Those who read our newsletters know that Kaiko Research is fond of liquidity analysis. This week, we felt it would be useful to take a step back and explore the liquidity data that we use, how we use it, what it means and why it matters. But first, what is liquidity?
What is liquidity?
In the simplest terms, liquidity in crypto measures how efficiently a token can be bought and sold. According to our token liquidity rankings, BTC is the most liquid token, meaning that someone could, for example, buy or sell $100k worth without significantly affecting its price. Someone trying to sell a $100k of a less liquid token would face slippage, meaning that they receive less in USD terms than what they sold is theoretically worth. For example, if someone tried to sell $100k worth of WLD on Uniswap V3, they would face slippage of 6.3% and only receive $93.6k USDC.
It’s been our contention that liquidity is a better measure of a token’s “true” value than market capitalization; the former measures how much of a token can be converted into fiat/stablecoins while the latter simply multiplies token supply by price.
the data
When we first pull the data from our API using Python, we get a CSV that looks like this:
Note that I’ve hidden the vast majority of the 70 columns of data that we receive. This data can be broken down into a few main categories:
- Date and Time
- Depth (bid and ask, from 0.1% to 10% from the mid-price)

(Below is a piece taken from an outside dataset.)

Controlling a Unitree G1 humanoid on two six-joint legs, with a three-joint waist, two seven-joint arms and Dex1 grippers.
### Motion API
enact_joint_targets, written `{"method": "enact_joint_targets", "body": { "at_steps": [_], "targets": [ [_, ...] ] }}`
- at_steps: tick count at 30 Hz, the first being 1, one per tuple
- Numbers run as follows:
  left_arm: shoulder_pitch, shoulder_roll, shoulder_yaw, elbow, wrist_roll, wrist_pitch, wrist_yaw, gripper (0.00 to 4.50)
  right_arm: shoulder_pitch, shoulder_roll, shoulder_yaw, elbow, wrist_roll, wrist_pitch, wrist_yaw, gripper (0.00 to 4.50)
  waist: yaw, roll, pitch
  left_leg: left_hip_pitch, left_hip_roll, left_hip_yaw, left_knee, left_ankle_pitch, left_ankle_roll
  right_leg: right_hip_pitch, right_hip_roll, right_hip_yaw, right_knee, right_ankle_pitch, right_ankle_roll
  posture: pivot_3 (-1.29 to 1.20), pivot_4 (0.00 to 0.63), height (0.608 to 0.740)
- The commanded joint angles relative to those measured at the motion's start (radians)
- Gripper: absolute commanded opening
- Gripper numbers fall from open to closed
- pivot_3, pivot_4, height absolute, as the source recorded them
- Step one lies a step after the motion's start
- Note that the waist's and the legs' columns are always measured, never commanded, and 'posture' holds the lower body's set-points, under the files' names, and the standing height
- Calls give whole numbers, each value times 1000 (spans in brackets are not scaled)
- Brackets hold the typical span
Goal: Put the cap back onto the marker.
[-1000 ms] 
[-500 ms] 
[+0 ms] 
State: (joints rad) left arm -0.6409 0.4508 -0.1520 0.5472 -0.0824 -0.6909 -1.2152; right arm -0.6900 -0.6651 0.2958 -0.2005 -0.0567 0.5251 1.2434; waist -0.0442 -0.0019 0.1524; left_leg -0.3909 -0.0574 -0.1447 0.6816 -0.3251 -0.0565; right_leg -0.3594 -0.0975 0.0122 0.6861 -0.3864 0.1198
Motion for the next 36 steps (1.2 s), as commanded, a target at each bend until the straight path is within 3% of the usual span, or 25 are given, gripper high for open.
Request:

- Depth is the sum of limit orders a certain percentage away from the mid-price (more on this later).
- Mid-Price
- Spread
- The difference between the best bid and best ask.
- Reference Data (exchange and pair)
- Slippage (bid and ask)
- This is a percentage, given based on a hypothetical order size. For example, we can get slippage data for a hypothetical $100k buy (executed on the ask side) or sell (bid side)
Granularities and Aggregations
Kaiko’s most granular order book data is taken at the snapshot level. We collect two order book snapshots per minute, for all instruments traded on all exchanges. This data contains every individual bid and ask on an order book.
However, this data is massive and quite difficult for researchers to work with, which is why we designed some more convenient aggregations.
All order book data that we use is aggregated, meaning bids and asks are summed at various various price levels, for example “1% bid depth” vs. “10% bid depth.”
This makes it a lot easier to analyze market depth, but we still run into a granularity problem, in that for any day, market depth for an instrument contains ~2800 data points (derived from our snapshots taken twice per minute). That’s why we also have an additional level of aggregation: we take averages of this data over time intervals.
We can take average market depth at 1 minute, hour or daily intervals. The research team typically anlayzes market depth for an instrument at daily intervals.
Asset Level Liquidity
Instrument-level order book analysis is quite useful when assessing specific market events, however it remains difficult to understand liquidity at an asset level.
That’s why we developed an even easier order book data type: Asset Liquidity Metrics.
This data sums market depth and volume across all traded instruments for an asset. For Bitcoin, this would include liquidity for BTC-USD, BTC-USDT, ETH-BTC, etc on all exchanges in our coverage (powerful!).
To summarize, raw order book data is really tough to work with which is why aggregations are important, especially for researchers.